Livraison de missiles à l'Ukraine : Berlin envisagerait un 'troc'
En octobre, le gouvernement allemand avait rejeté une demande de Kyiv datant de mai, concernant la livraison de missiles de croisière Taurus, au motif que leur rayon d'action était trop important. D'après des informations du journal Handelsblatt, Olaf Scholz serait disposé à accepter une proposition britannique : Berlin fournirait des Taurus à un pays partenaire de l'OTAN qui, en contrepartie, fournirait des systèmes de missiles équivalents à l'Ukraine. Que penser de cette idée ?
Des responsabilités à assumer
Le quotidien Süddeutsche Zeitung n'est pas convaincu par cette proposition :
«Cela fait certes longtemps qu'on ne peut plus accuser le gouvernement allemand de ne pas faire grand-chose, d'un point de vue militaire, pour l'Ukraine. L'échange envisagé est toutefois un moyen de se soustraire aux responsabilités - cela avait aussi été le cas avec les véhicules de combat d'infanterie et les chars d'assaut. L'Ukraine avait certes obtenu le soutien désiré, mais cela n'avait pas été, dans un premier temps, le meilleur matériel possible. Celui-ci a finalement été livré, pour l'essentiel, mais souvent trop tard. Il est désormais essentiel que le chancelier allemand soit à la hauteur du leadership qu'il affirme revendiquer dans le soutien à l'Ukraine. Cela implique de livrer les missiles Taurus !»
Toujours mieux que rien
Les modèles de missiles franco-britanniques ne peuvent rivaliser avec les Taurus en termes de portée et de précision, fait valoir le quotidien Frankfurter Allgemeine Zeitung :
«Mais c'est précisément ce que recherche Berlin. Les missiles, du reste, ne transiteraient pas par l'Allemagne. Et cet échange dégarnirait quand même les stocks de la Bundeswehr. On peut juger cette 'valse totalement cinglée', pour reprendre l'expression de Marie-Agnes Strack-Zimmermann [politique FDP, présidente du comité parlementaire sur les questions de défense]. Mais les Ukrainiens se diront sûrement : mieux vaut avoir des missiles moins performants que de ne pas en avoir du tout.»

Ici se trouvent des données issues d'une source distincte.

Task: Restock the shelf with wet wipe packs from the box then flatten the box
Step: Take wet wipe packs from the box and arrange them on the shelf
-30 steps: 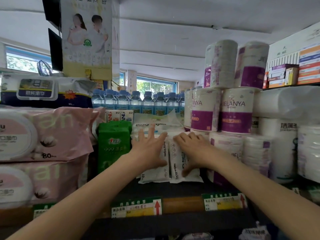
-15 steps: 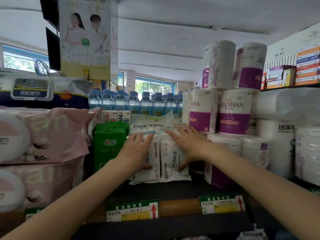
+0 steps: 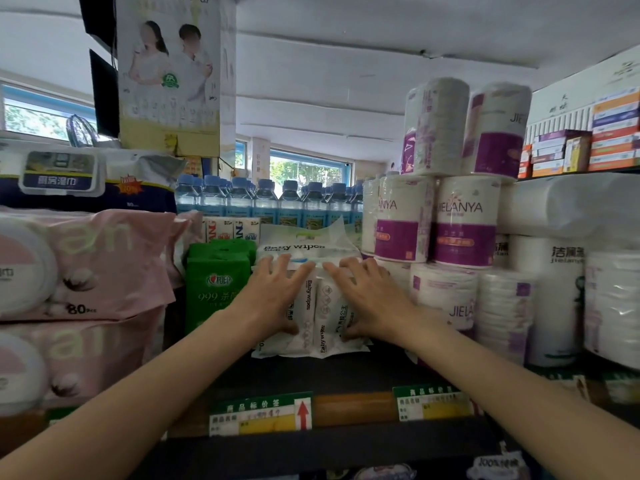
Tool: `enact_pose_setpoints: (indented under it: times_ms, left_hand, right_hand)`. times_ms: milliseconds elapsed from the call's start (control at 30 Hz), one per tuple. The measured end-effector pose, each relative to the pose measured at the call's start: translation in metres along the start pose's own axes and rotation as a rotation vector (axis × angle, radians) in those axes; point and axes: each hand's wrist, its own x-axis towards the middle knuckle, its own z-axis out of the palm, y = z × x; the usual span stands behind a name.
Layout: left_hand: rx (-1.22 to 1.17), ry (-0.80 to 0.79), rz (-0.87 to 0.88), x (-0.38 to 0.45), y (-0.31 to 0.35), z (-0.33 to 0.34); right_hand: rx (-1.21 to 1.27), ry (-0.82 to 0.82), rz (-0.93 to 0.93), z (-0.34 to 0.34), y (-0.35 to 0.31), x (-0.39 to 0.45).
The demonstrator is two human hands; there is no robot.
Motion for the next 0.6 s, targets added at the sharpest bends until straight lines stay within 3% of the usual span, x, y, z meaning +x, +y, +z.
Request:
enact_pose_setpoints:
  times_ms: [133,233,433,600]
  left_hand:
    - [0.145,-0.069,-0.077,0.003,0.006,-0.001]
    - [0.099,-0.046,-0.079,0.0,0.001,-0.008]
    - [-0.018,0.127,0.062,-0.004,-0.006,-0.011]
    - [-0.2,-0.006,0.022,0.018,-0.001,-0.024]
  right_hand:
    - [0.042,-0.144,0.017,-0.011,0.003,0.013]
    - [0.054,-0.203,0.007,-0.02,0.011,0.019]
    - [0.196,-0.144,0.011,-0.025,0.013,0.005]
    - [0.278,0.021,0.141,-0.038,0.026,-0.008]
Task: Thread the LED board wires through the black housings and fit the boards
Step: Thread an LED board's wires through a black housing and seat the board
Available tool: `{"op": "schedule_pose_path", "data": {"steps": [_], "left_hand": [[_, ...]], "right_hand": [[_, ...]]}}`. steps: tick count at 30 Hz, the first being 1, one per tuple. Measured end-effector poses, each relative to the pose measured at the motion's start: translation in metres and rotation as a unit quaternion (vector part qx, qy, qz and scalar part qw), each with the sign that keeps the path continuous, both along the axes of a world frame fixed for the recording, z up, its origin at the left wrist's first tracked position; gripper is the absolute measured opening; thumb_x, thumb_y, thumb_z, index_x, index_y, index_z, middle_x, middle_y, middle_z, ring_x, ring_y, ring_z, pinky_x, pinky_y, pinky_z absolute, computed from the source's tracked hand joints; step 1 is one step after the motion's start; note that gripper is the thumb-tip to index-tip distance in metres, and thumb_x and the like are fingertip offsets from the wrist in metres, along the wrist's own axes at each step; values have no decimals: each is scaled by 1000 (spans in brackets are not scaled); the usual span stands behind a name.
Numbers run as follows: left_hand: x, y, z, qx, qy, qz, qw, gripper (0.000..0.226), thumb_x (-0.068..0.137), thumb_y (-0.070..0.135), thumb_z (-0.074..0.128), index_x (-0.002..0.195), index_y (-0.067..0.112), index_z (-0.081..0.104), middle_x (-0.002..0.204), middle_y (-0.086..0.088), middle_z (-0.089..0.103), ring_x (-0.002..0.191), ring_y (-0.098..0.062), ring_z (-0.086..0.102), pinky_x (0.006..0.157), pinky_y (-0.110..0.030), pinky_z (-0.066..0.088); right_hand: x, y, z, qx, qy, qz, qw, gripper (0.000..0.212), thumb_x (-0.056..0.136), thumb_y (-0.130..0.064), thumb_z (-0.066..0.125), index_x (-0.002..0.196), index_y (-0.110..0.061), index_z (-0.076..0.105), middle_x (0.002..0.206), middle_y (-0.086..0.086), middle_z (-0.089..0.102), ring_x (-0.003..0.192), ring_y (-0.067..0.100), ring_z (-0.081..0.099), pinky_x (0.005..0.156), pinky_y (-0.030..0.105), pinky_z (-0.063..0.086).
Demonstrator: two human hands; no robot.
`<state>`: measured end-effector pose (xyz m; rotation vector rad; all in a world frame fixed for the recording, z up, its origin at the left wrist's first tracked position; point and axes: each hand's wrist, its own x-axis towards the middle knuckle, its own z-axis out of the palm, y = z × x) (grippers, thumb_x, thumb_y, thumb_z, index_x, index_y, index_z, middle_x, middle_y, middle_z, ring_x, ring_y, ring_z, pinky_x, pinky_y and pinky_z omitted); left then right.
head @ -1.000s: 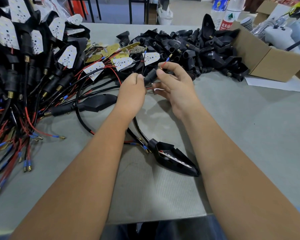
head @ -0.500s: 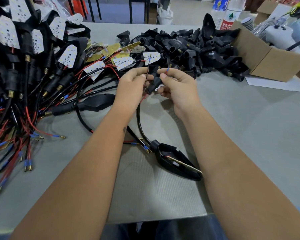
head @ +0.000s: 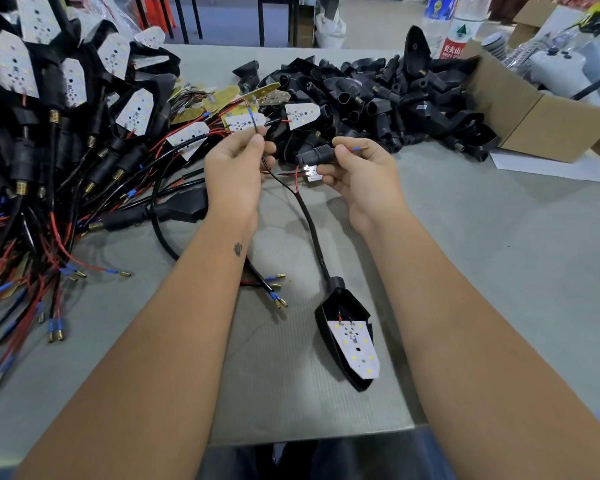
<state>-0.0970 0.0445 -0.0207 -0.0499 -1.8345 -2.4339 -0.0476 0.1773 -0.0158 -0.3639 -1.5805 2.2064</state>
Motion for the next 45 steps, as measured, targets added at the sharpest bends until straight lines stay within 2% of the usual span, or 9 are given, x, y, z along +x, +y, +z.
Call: {"op": "schedule_pose_path", "data": {"steps": [4,8,11,17,26,32,37,40,45], "left_hand": [[1,-1,0,-62,19,2,998,24,94,4,53,106,21,65,63,8,65,48,1,49,45,-11,37],[3,2,0,-145,26,-13,989,29,87,5,51,88,26,72,53,14,57,45,-1,42,45,-14,33],[5,4,-1,-168,43,-11,985,25,85,10,57,78,29,71,60,10,55,50,-1,44,51,-12,39],[4,5,-4,-189,79,-14,979,16,82,14,66,73,27,70,62,8,52,53,2,42,53,-8,37],[2,4,-5,-195,79,-8,978,19,83,16,67,70,30,71,67,10,63,55,8,50,58,-5,42],[1,2,-5,-182,68,-7,981,21,84,19,68,67,32,70,58,19,60,55,13,52,57,-2,41],[0,1,-4,-193,67,-17,979,21,86,20,68,70,33,70,64,24,64,66,17,57,63,-3,42],[-1,0,-4,-213,74,-32,974,23,88,18,67,72,34,70,69,21,66,68,14,59,70,-12,45],[0,0,-5,-234,73,-34,969,21,88,18,67,73,33,70,76,9,68,72,-2,60,72,-16,50]], "right_hand": [[0,1,0,-33,9,-8,999,20,99,1,47,89,-12,58,81,7,62,56,11,63,60,22,52],[0,1,0,-52,9,-27,998,19,100,1,46,90,-11,57,81,6,62,56,11,64,60,21,53],[-1,1,1,-64,10,-38,997,19,100,1,45,90,-10,56,82,7,62,59,13,63,61,22,52],[-2,3,1,-92,14,-43,995,14,101,-1,45,95,-9,55,86,9,62,58,11,64,63,21,53],[-2,3,1,-85,16,-28,996,17,100,-1,46,91,-10,56,81,7,64,56,9,65,65,23,52],[-2,3,1,-71,4,-23,997,17,100,-1,47,90,-10,57,81,8,65,60,12,64,62,21,53],[-2,4,1,-70,3,-25,997,16,100,-1,47,91,-10,58,82,8,65,62,13,64,62,21,53],[-2,5,1,-76,2,-30,997,15,100,-1,47,92,-10,58,82,7,65,59,11,64,61,21,53],[-3,6,0,-83,9,-31,996,15,100,-1,47,93,-10,58,82,7,64,56,11,63,58,21,52]]}}
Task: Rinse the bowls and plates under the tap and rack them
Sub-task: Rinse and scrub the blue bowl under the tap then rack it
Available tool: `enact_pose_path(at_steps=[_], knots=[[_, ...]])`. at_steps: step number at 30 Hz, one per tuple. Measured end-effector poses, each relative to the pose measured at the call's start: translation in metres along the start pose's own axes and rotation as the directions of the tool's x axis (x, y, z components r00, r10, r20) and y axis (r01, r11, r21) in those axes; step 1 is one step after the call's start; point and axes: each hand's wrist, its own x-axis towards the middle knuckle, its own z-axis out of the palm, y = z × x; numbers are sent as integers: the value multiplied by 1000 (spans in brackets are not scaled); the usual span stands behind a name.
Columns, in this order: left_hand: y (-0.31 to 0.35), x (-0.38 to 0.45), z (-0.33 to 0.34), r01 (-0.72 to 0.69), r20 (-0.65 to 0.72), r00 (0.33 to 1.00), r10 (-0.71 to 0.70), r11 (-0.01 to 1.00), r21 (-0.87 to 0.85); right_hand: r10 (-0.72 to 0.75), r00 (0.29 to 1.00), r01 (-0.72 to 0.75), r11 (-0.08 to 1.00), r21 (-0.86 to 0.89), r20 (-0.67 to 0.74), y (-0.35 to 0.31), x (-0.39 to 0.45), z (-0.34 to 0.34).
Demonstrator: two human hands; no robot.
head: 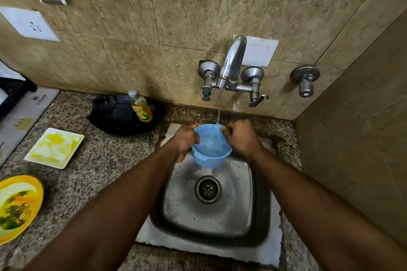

L’Allemagne se ménage-t-elle une échappatoire ?
Rzeczpospolita s'irrite des retards dans la livraison des Taurus :
«Berlin n'a pas dit non, mais elle continue d'ajourner sa décision. Cela s'inscrit dans la stratégie habituelle privilégiée par le gouvernement Scholz depuis le début de l'invasion russe. Alors que des véhicules de combat d'infanterie, des canons automoteurs et des chars Leopard ont finalement été envoyés sur le front, la situation semble différente avec les Taurus. ... Toute la question est de savoir si les atermoiements allemands ne cachent pas la crainte que la livraison de Taurus compromette une éventuelle reprise des relations avec Moscou une fois la guerre terminée.»